Note : 3 / 5 – Pas Mal
Le titre du long-métrage de Vincent Garenq ne se confirme pas vraiment dans le récit que le réalisateur nous propose. En effet, on y découvre un Samuel Paty qui n’a pas été abandonné par tout le monde. La proviseure de son collège, incarnée par une formidable Emmanuelle Bercot, s’est démenée et a fait tout son possible pour aider le professeur. On découvre aussi qu’il existe un référent laïcité qui est également venu aider à gérer le problème.
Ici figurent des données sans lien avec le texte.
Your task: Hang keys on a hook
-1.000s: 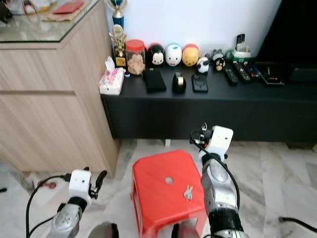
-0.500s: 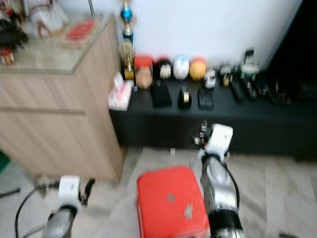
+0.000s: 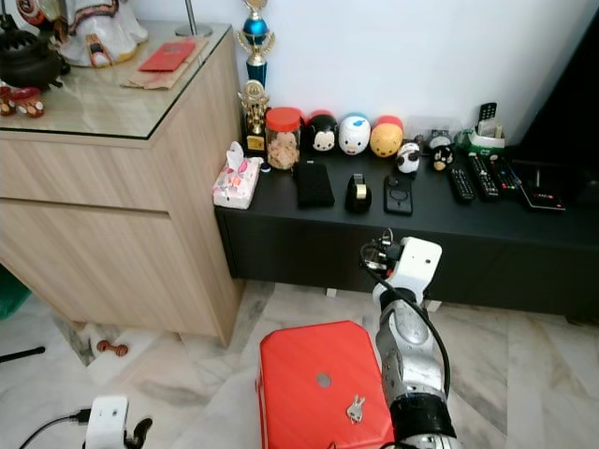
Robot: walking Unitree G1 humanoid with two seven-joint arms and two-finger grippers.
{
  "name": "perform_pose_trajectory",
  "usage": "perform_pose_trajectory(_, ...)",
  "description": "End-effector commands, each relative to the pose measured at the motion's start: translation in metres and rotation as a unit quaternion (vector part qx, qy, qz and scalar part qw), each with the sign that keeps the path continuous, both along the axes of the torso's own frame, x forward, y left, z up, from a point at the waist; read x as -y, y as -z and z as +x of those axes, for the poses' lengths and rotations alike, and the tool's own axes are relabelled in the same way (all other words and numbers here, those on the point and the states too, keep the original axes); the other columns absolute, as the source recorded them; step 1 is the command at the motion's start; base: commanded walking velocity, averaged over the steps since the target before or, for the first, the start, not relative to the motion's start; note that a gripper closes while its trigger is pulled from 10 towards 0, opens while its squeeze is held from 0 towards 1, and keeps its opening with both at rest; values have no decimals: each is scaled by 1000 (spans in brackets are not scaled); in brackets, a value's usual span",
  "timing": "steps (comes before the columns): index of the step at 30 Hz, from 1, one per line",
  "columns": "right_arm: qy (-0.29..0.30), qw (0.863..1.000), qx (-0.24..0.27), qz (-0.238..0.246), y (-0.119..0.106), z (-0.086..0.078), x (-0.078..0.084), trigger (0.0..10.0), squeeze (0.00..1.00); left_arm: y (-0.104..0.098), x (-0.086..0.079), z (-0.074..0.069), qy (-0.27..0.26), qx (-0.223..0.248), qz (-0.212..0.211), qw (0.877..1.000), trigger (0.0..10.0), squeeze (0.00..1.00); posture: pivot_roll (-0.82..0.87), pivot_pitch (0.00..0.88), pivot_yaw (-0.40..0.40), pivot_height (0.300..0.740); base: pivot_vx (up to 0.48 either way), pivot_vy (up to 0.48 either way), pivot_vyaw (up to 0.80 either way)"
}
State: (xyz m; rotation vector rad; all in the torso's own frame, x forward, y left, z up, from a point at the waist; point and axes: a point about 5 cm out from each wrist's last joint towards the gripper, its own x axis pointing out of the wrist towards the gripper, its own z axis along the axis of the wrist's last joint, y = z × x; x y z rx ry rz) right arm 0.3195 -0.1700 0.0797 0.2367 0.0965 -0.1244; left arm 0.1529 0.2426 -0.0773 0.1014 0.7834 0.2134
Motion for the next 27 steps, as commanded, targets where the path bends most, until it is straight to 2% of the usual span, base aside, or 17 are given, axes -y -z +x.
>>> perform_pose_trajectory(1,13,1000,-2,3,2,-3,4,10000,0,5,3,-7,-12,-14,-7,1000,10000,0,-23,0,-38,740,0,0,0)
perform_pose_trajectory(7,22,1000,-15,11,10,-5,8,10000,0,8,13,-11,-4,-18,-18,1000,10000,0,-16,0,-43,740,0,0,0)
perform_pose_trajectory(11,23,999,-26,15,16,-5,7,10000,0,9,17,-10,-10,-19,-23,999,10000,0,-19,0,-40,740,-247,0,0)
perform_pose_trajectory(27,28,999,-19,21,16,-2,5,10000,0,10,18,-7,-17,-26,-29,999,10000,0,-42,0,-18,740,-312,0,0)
Et plein d’autres organismes se sont aussi mis en branle pour tenter de faire en sorte d’éteindre l’incendie généré par un cours d’éducation civique mené maladroitement. Et même certains collègues du professeur d’histoire ont tenté de l’assister dans ces quelques jours précédents le drame. Malgré tout, le risque n’a pas su être parfaitement évalué, et l’empilement administratif n’a pas aidé à prendre la pleine mesure du risque. Et le drame a finalement eu lieu. Le long-métrage s’avère très factuel et linéaire chronologiquement. On est donc assez proche du format docu-fiction, ce qui laisse bien peu de place aux émotions. Pourtant Antoine Reinartz nous offre une prestation vraiment remarquable. On ne pouvait guère imaginer une incarnation aussi juste de Samuel Paty. Malheureusement, lui et Emmanuelle Bercot sont un peu abandonnés par le reste du casting. En effet, les rôles secondaires réalisent des prestations très ternes, presque caricaturales. Le film nous laisse donc sur un sentiment d’hommage inachevé.R.M.